__Directions for this task__. Produce again, without any change, the lines running from the one with "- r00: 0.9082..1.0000" through the final line of the data below, and only those.
● ● ● ●
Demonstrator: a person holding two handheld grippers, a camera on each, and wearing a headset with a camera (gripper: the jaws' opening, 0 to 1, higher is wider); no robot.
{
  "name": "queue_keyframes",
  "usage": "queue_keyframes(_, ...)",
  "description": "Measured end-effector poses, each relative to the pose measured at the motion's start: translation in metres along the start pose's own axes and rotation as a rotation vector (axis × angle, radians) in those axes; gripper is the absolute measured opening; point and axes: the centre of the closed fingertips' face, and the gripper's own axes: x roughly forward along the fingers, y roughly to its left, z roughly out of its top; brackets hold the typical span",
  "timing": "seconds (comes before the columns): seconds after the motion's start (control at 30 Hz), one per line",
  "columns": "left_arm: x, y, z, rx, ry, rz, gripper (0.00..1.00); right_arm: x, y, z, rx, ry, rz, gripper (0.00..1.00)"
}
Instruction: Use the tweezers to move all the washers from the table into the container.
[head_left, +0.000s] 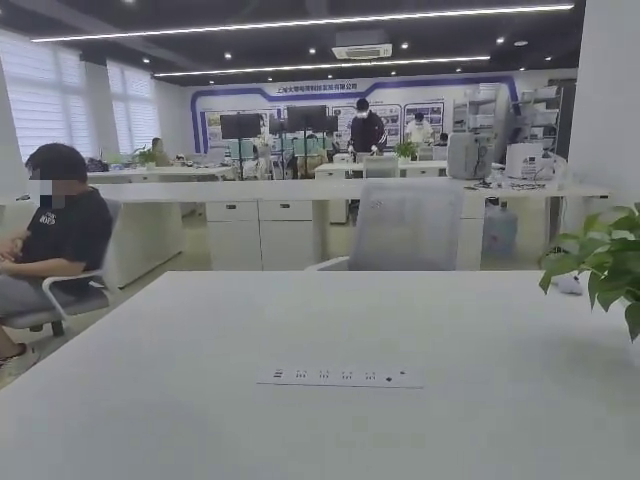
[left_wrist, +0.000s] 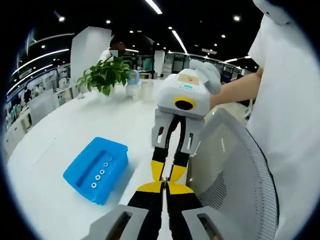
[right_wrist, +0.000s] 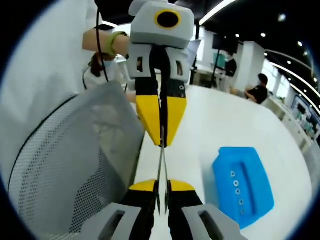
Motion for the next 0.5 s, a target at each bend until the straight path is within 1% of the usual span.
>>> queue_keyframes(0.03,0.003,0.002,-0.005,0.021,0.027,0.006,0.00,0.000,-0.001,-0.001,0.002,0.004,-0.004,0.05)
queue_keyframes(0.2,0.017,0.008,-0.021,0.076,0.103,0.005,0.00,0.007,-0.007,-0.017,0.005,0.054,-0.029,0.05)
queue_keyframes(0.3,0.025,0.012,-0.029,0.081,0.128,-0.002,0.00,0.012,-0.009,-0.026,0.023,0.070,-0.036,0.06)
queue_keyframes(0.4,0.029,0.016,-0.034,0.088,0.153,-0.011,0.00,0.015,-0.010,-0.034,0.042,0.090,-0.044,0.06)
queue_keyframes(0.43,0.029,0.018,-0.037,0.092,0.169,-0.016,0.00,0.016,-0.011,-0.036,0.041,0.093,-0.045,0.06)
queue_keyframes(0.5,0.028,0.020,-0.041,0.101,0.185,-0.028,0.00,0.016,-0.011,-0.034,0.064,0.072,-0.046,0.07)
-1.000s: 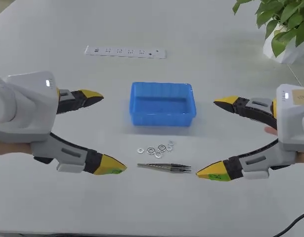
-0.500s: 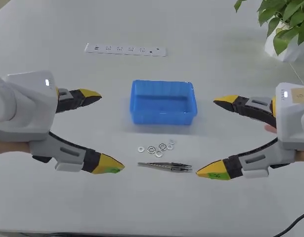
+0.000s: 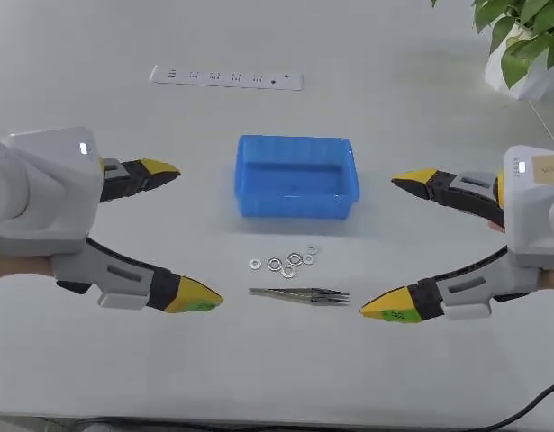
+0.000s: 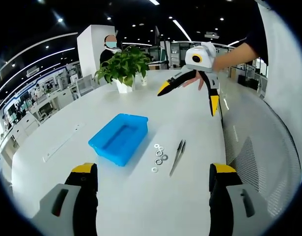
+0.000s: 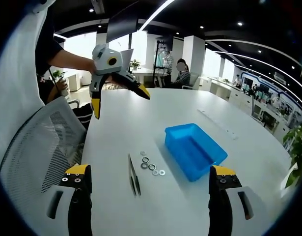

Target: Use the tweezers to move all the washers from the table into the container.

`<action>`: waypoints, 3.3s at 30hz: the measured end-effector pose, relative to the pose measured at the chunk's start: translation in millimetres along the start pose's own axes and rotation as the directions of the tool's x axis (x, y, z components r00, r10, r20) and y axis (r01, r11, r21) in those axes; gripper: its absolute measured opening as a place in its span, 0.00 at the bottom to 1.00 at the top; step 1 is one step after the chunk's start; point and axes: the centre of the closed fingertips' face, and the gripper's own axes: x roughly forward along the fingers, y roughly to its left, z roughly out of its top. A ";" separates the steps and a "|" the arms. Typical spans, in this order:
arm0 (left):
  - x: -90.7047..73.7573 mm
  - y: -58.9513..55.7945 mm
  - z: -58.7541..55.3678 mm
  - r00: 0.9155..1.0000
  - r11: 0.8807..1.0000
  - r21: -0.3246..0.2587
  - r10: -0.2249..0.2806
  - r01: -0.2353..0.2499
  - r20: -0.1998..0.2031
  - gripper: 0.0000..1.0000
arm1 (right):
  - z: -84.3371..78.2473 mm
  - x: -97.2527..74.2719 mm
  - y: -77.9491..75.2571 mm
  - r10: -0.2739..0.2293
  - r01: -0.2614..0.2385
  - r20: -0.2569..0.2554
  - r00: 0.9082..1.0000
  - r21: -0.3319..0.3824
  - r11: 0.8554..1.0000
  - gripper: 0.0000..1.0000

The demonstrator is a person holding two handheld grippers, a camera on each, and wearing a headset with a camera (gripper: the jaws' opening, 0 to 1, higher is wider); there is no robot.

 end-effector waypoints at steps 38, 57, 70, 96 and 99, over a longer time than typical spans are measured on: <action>61.4 -21.6 -40.5 0.991 0.994 0.056 -0.093 0.098 -0.093 0.70 | -52.3 58.3 39.3 0.178 -0.172 -0.185 0.966 0.047 0.984 0.62; 97.4 -55.3 -59.5 0.950 0.966 0.072 -0.228 0.248 -0.216 0.36 | -75.5 86.3 43.0 0.245 -0.262 -0.320 0.915 -0.009 0.965 0.34; 103.7 -56.9 -55.9 0.919 0.937 0.130 -0.278 0.323 -0.280 0.20 | -75.0 89.2 40.9 0.211 -0.255 -0.341 0.916 -0.090 0.963 0.20; 95.8 -57.0 -49.2 0.887 0.908 0.176 -0.305 0.381 -0.346 0.04 | -69.9 85.5 48.0 0.201 -0.254 -0.320 0.926 -0.134 0.958 0.07; 87.7 -56.9 -40.4 0.892 0.909 0.180 -0.301 0.376 -0.338 0.04 | -64.6 86.5 49.1 0.199 -0.254 -0.298 0.934 -0.158 0.954 0.07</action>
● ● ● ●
__Response for this exercise__.
  - r00: 0.9082..1.0000
  - r21: -0.3319..0.3824
  - r11: 0.8554..1.0000
  - gripper: 0.0000..1.0000

The demonstrator is a person holding two handheld grippers, a camera on each, and wearing a headset with a camera (gripper: the jaws' opening, 0 to 1, higher is wider); there is no robot.

 end-effector waypoints at steps 38, 57, 70, 96 and 99, over a longer time than typical spans are measured on: <action>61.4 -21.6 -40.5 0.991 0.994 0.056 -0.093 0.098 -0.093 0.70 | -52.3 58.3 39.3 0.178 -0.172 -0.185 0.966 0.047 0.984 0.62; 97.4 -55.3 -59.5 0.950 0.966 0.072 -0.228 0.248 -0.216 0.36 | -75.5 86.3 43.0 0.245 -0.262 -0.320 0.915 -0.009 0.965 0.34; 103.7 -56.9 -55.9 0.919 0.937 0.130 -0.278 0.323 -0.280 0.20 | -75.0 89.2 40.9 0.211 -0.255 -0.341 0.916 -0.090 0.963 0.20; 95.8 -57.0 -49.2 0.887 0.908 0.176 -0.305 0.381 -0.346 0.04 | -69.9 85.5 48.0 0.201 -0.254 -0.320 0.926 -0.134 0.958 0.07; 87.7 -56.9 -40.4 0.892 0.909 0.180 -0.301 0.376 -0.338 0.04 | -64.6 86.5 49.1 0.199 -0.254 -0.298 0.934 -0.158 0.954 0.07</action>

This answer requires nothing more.